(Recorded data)
___
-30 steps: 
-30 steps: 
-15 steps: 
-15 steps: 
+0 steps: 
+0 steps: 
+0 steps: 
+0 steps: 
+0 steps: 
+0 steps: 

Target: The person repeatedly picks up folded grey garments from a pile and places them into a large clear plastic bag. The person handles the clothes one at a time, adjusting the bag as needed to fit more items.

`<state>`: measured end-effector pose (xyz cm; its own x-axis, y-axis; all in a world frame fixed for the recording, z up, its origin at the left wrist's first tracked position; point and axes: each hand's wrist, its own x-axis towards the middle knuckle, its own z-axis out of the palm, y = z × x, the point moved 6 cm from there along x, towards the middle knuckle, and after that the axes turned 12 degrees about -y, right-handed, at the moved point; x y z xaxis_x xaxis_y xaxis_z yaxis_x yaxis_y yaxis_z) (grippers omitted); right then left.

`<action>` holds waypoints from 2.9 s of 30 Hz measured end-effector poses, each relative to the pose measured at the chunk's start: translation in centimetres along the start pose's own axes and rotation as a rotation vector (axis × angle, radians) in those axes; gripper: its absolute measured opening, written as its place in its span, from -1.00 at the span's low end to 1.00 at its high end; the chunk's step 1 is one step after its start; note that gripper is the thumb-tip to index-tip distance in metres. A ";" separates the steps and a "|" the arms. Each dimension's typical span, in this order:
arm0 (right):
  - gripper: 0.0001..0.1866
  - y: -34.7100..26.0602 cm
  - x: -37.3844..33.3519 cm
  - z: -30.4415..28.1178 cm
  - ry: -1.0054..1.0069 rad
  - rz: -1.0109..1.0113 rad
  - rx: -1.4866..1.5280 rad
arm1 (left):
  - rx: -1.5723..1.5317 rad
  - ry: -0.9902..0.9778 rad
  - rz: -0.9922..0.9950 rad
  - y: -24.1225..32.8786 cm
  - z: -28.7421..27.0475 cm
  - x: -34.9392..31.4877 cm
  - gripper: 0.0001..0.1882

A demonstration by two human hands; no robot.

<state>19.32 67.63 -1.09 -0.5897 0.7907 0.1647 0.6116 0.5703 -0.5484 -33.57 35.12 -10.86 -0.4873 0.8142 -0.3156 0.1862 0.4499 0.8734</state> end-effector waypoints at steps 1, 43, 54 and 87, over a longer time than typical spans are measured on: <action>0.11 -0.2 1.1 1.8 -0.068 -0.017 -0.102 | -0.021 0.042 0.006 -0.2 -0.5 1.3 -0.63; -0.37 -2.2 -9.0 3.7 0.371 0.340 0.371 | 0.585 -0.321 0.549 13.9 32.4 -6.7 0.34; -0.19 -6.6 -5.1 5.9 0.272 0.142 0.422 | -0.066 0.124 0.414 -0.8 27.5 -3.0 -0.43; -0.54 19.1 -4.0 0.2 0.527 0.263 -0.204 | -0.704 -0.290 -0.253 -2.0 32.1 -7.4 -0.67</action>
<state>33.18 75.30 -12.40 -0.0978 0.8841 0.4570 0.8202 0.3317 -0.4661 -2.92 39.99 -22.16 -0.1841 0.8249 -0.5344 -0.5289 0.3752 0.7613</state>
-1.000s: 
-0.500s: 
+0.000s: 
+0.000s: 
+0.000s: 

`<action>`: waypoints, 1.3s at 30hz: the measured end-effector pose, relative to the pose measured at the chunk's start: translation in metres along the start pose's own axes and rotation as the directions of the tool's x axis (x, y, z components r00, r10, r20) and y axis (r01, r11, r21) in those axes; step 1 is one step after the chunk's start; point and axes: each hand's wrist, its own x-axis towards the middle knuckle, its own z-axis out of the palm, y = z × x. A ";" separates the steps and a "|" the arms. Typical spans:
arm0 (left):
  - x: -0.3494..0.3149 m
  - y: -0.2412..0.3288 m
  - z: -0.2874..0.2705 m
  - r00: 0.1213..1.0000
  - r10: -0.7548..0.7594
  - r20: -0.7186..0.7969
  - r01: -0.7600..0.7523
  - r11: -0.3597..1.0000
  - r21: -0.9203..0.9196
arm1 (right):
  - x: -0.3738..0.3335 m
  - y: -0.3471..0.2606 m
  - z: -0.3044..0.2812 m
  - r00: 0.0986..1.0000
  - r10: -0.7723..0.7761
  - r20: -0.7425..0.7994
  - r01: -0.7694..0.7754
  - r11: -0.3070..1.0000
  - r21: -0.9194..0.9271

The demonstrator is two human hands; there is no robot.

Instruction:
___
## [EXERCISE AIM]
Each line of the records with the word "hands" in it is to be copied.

## [OUTPUT]
A demonstration by two human hands; no robot.
The demonstrator is two human hands; there is no robot.

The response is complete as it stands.